Did you ever wonder how big box store employees don’t murderize people during the holidays, given the constant repetition of Mariah Carey’s “All I Want for Christmas is You?” We’ll explain. You can thank a principle called habituation for the lack of ax blade in the back of your head as you hunt for Cards Against Humanity expansion packs in aisle 37.
Remember when you thought that co-worker was funny or sexy or cool and then one day, after knowing them for a while, you just kinda blinked yourself out of it at the copy machine? You could look at them and say, empirically, that sure, they’re attractive, or bright, or that they’ve got a good sense of humor—but the package just doesn’t tempt you now it’s not so fresh.
Or let’s say you’ve got a neighbor whose chickens squawk every morning at 5 a.m. It ruins your life for the first eight or nine days, then suddenly it starts to bother you less. Eventually you sleep through it. Only remember it’s even happening when a hookup sleeps over one night and wakes up flailing.

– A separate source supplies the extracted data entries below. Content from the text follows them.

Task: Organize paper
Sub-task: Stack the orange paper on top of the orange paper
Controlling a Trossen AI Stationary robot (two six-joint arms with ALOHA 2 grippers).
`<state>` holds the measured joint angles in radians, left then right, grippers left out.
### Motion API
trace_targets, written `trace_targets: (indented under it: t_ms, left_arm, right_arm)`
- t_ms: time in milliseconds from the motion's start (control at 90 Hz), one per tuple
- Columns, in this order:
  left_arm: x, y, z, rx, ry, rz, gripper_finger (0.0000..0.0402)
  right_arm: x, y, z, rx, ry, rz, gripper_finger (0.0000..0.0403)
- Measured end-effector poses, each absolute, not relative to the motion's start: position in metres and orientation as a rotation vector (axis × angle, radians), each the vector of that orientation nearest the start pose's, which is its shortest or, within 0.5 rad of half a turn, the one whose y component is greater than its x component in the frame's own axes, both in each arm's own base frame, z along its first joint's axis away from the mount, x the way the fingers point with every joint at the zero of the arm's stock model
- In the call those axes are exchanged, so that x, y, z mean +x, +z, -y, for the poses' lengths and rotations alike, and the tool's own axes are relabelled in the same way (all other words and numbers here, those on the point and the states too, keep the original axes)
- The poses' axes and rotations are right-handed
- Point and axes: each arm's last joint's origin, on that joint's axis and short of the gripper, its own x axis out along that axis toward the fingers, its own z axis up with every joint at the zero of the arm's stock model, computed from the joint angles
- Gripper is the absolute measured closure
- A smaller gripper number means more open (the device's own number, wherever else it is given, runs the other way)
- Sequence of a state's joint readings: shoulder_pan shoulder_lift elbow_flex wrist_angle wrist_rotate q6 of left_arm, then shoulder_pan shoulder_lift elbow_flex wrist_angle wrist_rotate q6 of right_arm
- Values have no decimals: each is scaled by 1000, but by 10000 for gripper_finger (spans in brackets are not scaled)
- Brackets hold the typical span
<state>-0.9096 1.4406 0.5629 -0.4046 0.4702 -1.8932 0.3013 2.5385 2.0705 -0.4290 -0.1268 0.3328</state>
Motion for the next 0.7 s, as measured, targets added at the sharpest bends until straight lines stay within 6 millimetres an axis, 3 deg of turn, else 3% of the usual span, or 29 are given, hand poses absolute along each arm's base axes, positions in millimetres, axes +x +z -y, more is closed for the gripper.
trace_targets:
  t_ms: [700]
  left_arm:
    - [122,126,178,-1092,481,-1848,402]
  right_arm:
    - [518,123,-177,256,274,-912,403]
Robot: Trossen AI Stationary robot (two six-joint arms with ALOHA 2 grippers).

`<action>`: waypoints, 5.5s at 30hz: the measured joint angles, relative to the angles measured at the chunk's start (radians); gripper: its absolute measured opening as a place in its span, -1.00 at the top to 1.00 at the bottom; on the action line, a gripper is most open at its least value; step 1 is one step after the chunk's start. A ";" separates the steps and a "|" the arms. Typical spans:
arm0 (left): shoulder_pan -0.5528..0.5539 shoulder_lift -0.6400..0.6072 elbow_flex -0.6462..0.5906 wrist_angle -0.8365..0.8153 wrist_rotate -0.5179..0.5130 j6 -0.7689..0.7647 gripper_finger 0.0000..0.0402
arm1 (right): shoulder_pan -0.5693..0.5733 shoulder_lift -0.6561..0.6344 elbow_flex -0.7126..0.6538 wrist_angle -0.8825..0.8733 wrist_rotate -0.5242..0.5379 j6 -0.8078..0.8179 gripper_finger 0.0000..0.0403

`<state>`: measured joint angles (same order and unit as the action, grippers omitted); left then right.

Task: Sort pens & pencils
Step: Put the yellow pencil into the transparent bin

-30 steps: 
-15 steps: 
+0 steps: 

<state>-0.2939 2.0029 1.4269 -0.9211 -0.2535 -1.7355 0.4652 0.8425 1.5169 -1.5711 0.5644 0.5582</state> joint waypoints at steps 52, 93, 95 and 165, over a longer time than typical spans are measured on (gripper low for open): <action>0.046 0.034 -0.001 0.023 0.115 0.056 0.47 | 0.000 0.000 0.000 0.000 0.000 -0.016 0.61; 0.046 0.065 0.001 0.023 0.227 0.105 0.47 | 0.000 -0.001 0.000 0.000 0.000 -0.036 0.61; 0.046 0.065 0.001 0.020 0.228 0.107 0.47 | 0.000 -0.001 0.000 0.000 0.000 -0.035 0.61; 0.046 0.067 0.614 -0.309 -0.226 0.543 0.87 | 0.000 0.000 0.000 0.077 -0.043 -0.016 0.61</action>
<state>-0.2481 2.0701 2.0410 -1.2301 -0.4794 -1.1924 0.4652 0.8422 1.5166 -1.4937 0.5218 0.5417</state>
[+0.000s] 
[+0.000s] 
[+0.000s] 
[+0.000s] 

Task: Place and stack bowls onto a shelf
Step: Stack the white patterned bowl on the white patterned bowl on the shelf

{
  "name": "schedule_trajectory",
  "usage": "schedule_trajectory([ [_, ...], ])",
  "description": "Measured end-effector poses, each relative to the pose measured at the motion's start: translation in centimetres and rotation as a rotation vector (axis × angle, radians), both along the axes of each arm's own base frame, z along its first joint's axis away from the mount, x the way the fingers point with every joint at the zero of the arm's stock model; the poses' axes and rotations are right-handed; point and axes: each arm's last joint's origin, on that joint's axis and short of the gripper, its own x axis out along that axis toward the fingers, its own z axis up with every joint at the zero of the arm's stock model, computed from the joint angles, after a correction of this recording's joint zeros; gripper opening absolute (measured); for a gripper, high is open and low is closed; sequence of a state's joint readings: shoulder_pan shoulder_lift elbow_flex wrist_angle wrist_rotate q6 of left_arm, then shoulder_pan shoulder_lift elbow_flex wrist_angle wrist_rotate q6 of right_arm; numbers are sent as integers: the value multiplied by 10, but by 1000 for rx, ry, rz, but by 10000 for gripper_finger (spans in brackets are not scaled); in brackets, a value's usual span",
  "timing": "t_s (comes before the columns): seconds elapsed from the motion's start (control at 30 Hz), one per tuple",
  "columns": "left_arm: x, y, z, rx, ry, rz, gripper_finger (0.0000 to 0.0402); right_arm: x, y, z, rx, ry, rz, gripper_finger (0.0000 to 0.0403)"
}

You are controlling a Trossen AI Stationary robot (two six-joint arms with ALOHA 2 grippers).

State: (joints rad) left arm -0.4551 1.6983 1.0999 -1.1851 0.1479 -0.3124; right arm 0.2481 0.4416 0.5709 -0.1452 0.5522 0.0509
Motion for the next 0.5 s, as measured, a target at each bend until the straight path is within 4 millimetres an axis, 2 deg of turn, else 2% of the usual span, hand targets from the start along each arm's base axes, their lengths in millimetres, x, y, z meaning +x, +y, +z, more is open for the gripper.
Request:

City-dwellers experience this exact same thing. They get used to the street noises, and eventually don’t even notice. In fact, if you send them off to the woods, they can’t fall asleep for the terrible, terrible silence. Import a garbage truck and some honking cabs, and it’s off to the land of nod.
These are all examples of habituation, the decrease in responsiveness upon exposure to a stimulus over time. So it’s not just getting used to something. It’s getting so used to something that we stop clocking it’s even there.
Which happens more often, and in more arenas of our daily lives, than we might figure. Sex, work, the smell of our own breath—everything but chronic pain, to which we never habituate, instead remaining in the Poe-like grip of it.
These things are so mundane, and have elicited so little consequence over the long run that our brains tell us no harm will come of ignoring them. Tells us we might in fact be better off keeping our eyes and ears open for bigger, better, meaner things.
So we tune them out.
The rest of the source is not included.